WHAT NEEDS TO BE DONE: Give the listing again word for word, excluding the pictures it contains.
>>>>
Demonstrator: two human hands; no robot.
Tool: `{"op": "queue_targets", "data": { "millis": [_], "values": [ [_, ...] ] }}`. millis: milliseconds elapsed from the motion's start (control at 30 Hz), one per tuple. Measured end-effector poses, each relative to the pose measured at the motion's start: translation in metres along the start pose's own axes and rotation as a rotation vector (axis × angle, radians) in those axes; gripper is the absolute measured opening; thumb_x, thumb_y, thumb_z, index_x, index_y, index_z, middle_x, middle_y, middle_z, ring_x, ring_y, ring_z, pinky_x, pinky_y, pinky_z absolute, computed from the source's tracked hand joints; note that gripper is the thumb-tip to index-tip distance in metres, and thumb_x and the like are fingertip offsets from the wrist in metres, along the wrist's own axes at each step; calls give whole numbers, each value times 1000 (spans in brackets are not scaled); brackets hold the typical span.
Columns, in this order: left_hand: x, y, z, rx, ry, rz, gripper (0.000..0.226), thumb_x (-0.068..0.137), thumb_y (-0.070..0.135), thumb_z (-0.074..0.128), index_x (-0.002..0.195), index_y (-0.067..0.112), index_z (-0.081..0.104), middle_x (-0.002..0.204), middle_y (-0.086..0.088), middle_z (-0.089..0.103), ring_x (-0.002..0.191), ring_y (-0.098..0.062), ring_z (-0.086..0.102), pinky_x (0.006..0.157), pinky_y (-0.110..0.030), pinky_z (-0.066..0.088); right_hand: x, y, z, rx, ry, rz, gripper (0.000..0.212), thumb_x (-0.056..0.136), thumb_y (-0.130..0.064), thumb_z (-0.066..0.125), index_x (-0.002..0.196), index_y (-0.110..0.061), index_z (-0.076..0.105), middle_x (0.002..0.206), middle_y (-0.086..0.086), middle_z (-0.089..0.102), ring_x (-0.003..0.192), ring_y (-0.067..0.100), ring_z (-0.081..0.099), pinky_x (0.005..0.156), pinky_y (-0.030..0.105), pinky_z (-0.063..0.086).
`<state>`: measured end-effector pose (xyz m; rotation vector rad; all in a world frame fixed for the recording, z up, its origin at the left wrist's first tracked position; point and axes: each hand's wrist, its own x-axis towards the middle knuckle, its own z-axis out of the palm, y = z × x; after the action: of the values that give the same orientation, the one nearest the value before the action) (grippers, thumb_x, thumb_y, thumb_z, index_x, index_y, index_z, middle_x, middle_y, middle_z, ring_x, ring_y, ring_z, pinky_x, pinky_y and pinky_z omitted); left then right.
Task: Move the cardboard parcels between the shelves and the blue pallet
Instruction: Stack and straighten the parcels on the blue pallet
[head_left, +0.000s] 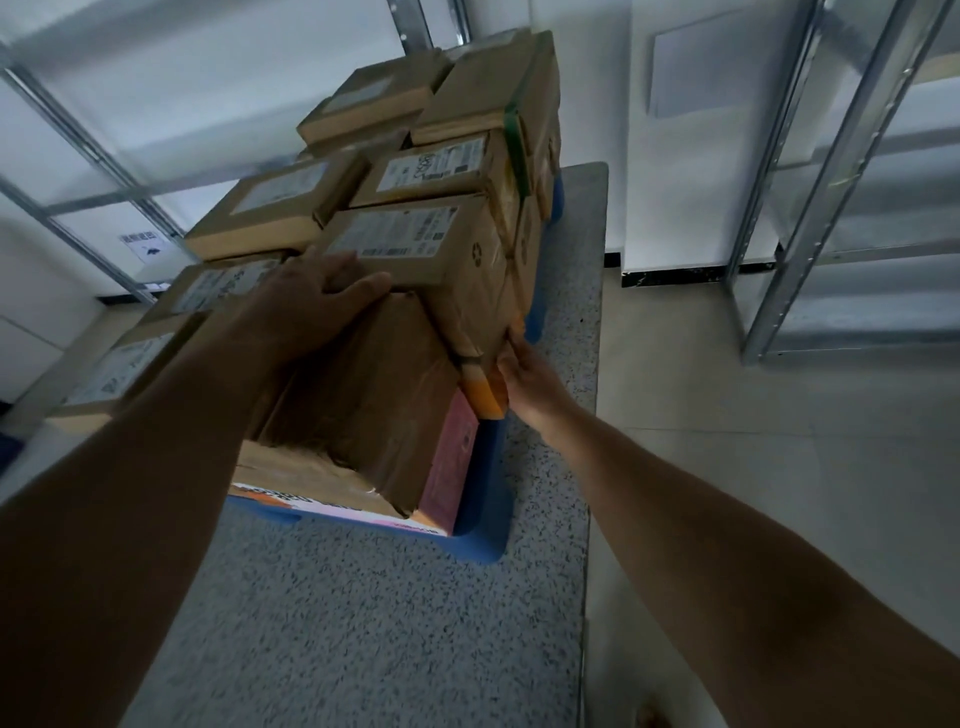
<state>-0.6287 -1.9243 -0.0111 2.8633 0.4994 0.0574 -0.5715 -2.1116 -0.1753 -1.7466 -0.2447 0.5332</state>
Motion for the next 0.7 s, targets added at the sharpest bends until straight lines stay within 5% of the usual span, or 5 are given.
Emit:
{"op": "queue_targets", "data": {
  "millis": [100,200,433,700],
  "values": [
    [2,-5,3,-1,5,-2,79,78,76,38,142,30,35,151,-11,30,134,-34,30,106,-52,28,1,0,3,21,-1,2,53,104,-36,26,153,-26,8,154,9,28,137,26,34,108,34,28],
    [1,-8,5,8,12,6,77,80,74,38,142,30,35,150,-11,30,134,-34,31,104,-51,29,3,-1,6,49,-3,31,53,103,-39,27,152,-28,11,152,11,32,133,30,38,109,46,34],
    [1,-4,4,10,-10,-12,85,74,78,37,144,30,30,153,-10,25,137,-33,25,108,-52,25,4,-2,15,37,51,28,49,104,-34,26,150,-19,23,148,11,38,132,28,38,107,37,30],
    [-4,0,4,7,-45,-22,94,68,76,31,146,26,26,154,-10,22,140,-32,19,109,-52,21,3,1,23,57,14,44,47,103,-33,29,146,-14,32,135,10,48,128,31,44,107,47,36]
  ]
}}
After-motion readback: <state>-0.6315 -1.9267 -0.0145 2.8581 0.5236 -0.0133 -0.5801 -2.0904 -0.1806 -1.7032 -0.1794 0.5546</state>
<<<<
RESULT FOR THIS EXERCISE:
Demonstrator: two human hands; no robot.
Tool: `{"op": "queue_targets", "data": { "millis": [_], "values": [ [_, ...] ] }}`. millis: milliseconds elapsed from the motion's start (control at 30 Hz), one per tuple. Measured end-effector poses, each relative to the pose measured at the motion's start: translation in metres along the start pose's own axes and rotation as a rotation vector (axis × angle, radians) in those axes; gripper is the absolute measured opening; thumb_x, thumb_y, thumb_z, index_x, index_y, index_z, middle_x, middle_y, middle_z, ring_x, ring_y, ring_z, pinky_x, pinky_y, pinky_z absolute, computed from the source's tracked hand joints; note that gripper is the thumb-tip to index-tip distance in metres, and thumb_x and the like are fingertip offsets from the wrist in metres, along the wrist's own axes at each step; calls give whole numbers, each value times 1000 (spans in brackets are not scaled); brackets hold the typical span.
Columns, in this order: left_hand: x, y, z, rx, ry, rz, gripper (0.000..0.226), thumb_x (-0.068..0.137), thumb_y (-0.070..0.135), thumb_z (-0.074..0.128), index_x (-0.002..0.195), index_y (-0.067..0.112), index_z (-0.081..0.104), middle_x (-0.002..0.204), middle_y (-0.086..0.088), middle_z (-0.089..0.103), ring_x (-0.002..0.191), ring_y (-0.098..0.062), ring_z (-0.086..0.102), pinky_x (0.006..0.157), pinky_y (-0.110..0.030), pinky_z (-0.066..0.088); right_hand: x, y, z, rx, ry, rz, gripper (0.000..0.212), thumb_x (-0.056..0.136), thumb_y (-0.130..0.064), thumb_z (-0.066..0.125), index_x (-0.002..0.196), index_y (-0.110..0.061), index_z (-0.076..0.105), middle_x (0.002..0.206), middle_y (-0.086..0.086), middle_z (-0.089..0.102), ring_x (-0.003..0.192), ring_y (-0.067..0.100), ring_z (-0.081..0.099), pinky_x (0.005..0.156), pinky_y (-0.030..0.105), pinky_z (-0.063..0.086).
`<state>`: measured end-effector pose (xyz m; rotation vector rad; all in a world frame fixed for the recording, z up, its origin at the left wrist's first tracked position; point and axes: each hand's wrist, its own x-axis towards the middle knuckle, its own z-axis out of the palm, y = z × x; after the action: of the values that give the same orientation, the one nearest the value before the action) (grippers, thumb_x, thumb_y, thumb_z, index_x, index_y, index_z, middle_x, middle_y, middle_z, ring_x, ring_y, ring_z, pinky_x, pinky_y and pinky_z omitted); left then right.
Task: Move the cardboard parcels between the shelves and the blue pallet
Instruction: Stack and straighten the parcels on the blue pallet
[head_left, +0.000s] 
<state>-0.6287 -1.9243 -0.0111 2.8633 0.4994 0.0574 -0.5715 -2.1116 -0.1753 -1.7466 -0.2447 0.5332</state>
Motion for the next 0.7 s, targets added at the sharpest bends until straight lines stay within 5% of the usual span, or 5 are given.
Emit:
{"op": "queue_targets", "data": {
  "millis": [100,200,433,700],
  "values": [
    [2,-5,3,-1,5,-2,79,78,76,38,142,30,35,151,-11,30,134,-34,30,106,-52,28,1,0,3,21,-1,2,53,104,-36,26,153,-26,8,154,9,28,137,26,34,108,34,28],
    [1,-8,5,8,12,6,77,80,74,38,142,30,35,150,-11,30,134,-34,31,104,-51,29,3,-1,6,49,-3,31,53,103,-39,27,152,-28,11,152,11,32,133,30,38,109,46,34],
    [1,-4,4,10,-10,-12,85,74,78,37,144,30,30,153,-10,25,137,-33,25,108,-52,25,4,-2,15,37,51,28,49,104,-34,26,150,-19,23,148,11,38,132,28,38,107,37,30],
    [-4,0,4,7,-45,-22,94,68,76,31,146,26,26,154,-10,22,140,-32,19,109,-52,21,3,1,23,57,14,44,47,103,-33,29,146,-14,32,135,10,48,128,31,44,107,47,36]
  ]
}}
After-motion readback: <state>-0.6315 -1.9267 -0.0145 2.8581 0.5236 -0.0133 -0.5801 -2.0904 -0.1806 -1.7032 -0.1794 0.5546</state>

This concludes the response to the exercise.